CRISE EUROPEENNE – La crise s'aggrave et pourrait empirer sans mesures immédiates, s'alarme le Fonds monétaire international (FMI). L'institution a encore abaissé, lundi 8 octobre, sa prévision de croissance mondiale pour 2012, en raison notamment de la crise en Europe, qui demeure "la menace la plus claire" pour l'économie du globe. "Les risques de dégradation ont augmenté et sont considérables", écrit le FMI, qui avait déjà abaissé ses prévisions en juillet. FTVi liste ces annonces publiées dans un rapport à Tokyo (Japon) avant l'assemblée générale du Fonds. 

La crise peut s'aggraver en France

Le FMI a revu à la baisse ses prévisions de croissance pour la France en 2012 et en 2013 au sein d'une zone euro où, selon lui, une possible aggravation de la crise fait peser un risque sur la croissance. Le produit intérieur brut français devrait progresser cette année de 0,1%, contre 0,3% attendu en juillet, et de 0,4% l'année prochaine. C'est deux fois moins que prévu cet été par le FMI. Le gouvernement français prévoit 0,3% de croissance cette année et 0,8% l'an prochain. Tout comme les prévisions de l'Insee parues jeudi, l'estimation du FMI pour 2013 est ainsi nettement inférieure à celle de l'exécutif. 

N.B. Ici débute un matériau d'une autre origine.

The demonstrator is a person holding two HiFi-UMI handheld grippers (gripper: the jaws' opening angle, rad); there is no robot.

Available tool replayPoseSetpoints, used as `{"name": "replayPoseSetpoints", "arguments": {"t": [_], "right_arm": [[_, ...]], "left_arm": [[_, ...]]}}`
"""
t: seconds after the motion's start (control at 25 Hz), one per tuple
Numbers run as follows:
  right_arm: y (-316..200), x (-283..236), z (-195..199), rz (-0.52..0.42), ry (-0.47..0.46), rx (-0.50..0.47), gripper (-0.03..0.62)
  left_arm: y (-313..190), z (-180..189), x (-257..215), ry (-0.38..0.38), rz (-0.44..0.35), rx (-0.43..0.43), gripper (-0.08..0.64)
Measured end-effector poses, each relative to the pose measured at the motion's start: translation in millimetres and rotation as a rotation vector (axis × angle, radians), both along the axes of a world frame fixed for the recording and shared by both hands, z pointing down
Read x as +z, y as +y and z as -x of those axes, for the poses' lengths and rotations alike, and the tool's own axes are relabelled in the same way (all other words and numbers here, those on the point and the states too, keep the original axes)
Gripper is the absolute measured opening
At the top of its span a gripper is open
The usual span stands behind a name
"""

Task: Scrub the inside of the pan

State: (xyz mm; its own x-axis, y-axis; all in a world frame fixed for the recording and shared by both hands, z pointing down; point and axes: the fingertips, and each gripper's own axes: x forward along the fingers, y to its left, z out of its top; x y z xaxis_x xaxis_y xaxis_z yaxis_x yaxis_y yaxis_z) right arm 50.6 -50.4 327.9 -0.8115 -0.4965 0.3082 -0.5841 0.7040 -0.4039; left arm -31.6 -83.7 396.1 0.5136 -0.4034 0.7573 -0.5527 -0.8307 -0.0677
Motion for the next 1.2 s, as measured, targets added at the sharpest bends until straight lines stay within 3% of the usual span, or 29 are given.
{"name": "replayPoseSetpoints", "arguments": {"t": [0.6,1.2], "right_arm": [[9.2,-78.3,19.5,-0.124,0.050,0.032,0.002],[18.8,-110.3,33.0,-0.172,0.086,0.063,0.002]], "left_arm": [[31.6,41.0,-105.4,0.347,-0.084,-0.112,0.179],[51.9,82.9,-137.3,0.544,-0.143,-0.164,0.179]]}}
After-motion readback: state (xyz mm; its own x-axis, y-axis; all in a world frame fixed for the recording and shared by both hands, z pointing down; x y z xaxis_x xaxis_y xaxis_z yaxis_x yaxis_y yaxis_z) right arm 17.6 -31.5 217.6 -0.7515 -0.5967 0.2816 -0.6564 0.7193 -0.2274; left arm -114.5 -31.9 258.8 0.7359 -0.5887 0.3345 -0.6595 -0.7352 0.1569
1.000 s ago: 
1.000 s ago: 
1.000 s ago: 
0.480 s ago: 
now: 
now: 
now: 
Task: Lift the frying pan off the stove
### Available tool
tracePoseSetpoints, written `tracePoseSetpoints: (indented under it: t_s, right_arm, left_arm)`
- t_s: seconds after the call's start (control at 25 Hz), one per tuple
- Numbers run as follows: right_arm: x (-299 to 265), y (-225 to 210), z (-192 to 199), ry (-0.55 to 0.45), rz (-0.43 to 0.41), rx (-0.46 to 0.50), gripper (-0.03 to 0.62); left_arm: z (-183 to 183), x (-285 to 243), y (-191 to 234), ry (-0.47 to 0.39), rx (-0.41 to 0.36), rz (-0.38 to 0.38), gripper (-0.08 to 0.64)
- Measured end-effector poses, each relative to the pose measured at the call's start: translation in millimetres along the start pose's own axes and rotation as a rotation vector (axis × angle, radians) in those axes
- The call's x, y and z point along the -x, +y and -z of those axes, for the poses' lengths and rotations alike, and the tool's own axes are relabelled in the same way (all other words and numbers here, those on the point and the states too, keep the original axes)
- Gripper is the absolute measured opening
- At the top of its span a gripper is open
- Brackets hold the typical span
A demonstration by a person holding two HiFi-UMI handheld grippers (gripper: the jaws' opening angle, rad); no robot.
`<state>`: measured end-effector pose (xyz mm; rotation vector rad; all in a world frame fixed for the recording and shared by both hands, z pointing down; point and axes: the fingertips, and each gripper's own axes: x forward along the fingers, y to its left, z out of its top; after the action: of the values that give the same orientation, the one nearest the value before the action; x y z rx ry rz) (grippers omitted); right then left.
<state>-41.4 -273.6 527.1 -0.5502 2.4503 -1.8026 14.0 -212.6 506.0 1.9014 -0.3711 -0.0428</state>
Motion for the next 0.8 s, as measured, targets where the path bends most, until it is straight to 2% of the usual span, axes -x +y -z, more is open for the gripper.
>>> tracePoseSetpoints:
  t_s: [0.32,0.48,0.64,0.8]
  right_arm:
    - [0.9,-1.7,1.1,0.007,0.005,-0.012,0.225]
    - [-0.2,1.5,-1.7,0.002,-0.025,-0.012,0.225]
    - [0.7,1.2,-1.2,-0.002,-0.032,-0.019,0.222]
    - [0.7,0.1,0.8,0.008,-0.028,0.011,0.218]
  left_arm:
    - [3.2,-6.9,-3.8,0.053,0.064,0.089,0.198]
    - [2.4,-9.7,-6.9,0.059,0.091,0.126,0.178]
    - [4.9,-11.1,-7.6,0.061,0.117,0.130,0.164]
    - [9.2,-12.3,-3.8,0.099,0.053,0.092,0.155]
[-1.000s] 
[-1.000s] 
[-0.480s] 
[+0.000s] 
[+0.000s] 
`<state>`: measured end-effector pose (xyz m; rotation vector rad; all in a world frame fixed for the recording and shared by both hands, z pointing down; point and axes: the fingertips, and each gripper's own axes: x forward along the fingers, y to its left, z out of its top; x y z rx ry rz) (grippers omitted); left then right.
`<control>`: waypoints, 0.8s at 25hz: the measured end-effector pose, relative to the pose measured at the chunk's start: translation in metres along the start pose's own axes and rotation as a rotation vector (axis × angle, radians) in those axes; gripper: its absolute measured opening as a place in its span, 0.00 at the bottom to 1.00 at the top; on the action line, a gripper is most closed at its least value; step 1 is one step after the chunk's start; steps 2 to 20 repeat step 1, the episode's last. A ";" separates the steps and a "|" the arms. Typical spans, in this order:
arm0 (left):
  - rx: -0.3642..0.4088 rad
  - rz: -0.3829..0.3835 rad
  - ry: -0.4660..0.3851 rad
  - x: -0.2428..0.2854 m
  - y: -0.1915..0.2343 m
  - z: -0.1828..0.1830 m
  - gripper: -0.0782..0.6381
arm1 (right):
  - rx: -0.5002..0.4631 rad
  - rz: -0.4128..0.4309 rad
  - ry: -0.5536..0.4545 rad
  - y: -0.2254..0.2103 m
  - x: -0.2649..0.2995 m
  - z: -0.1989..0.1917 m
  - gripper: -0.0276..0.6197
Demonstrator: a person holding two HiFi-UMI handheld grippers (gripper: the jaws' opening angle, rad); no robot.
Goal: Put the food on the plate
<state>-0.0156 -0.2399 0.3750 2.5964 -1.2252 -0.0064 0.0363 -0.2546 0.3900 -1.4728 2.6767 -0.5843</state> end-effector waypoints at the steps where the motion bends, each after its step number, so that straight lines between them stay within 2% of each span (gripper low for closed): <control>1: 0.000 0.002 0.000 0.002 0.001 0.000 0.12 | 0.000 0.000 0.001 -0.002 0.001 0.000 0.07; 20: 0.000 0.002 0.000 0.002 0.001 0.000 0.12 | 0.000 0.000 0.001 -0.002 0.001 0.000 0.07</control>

Le Fonds estime en conséquence que la France ne respectera ni cette année, ni l'an prochain ses engagements chiffrés de réduction du déficit public. Il prévoit donc que le déficit de l'Etat, des collectivités locales et de la Sécurité sociale sera de 4,7% du PIB fin 2012 et de 3,5% fin 2013, contre 4,5% et 3% prévus par le gouvernement.  

Une mise en garde pour l'Union européenne

Selon le FMI, l'Union européenne doit rapidement "mettre sur pied" son fonds de secours, commencer à prendre des mesures "pour parvenir à une union bancaire et à une plus grande intégration budgétaire" et poursuivre l'assainissement des finances publiques. En cas d'inertie, les récents signes d'amélioration qui ont suivi l'annonce du programme de rachat d'obligations par la Banque centrale européenne pourraient s'avérer "éphémères", met en garde le FMI. Et la zone euro déraperait encore davantage dans la récession.

Le Fonds recommande aussi à la France de mener des politiques conduisant à une meilleure compétitivité. "Parmi les grandes économies de la zone euro, des politiques qui conduiraient à une demande intérieure plus élevée en Allemagne et à une compétitivité plus forte en France, en Italie et en Espagne seraient bénéfiques", déclare-t-il.

La croissance mondiale revue à la baisse

Le FMI a abaissé sa prévision de croissance mondiale pour 2012, à 3,3% contre 3,5% attendu jusque-là. Il revoit également à la baisse ses prévisions pour 2013 (3,6% contre 3,9%), en dépit du dynamisme des pays émergents. Il s'attend aussi à voir un chômage élevé perdurer dans "beaucoup d'endroits du globe".

"La question clé est de savoir si l'économie mondiale traverse simplement une nouvelle zone de turbulences (…) ou si le ralentissement actuel pourrait durer", souligne le FMI. Selon lui, la réponse est à présent entre les mains des gouvernements en Europe mais également aux Etats-Unis. "Si les législateurs [américains] échouent, l'économie américaine pourrait retomber en récession avec des conséquences catastrophiques sur le reste du monde", prévient-il.

Toutefois, le FMI note qu'une fois encore l'activité dans les pays émergents devrait rester "solide", malgré un léger ralentissement observé récemment en Chine, en Inde ou au Brésil.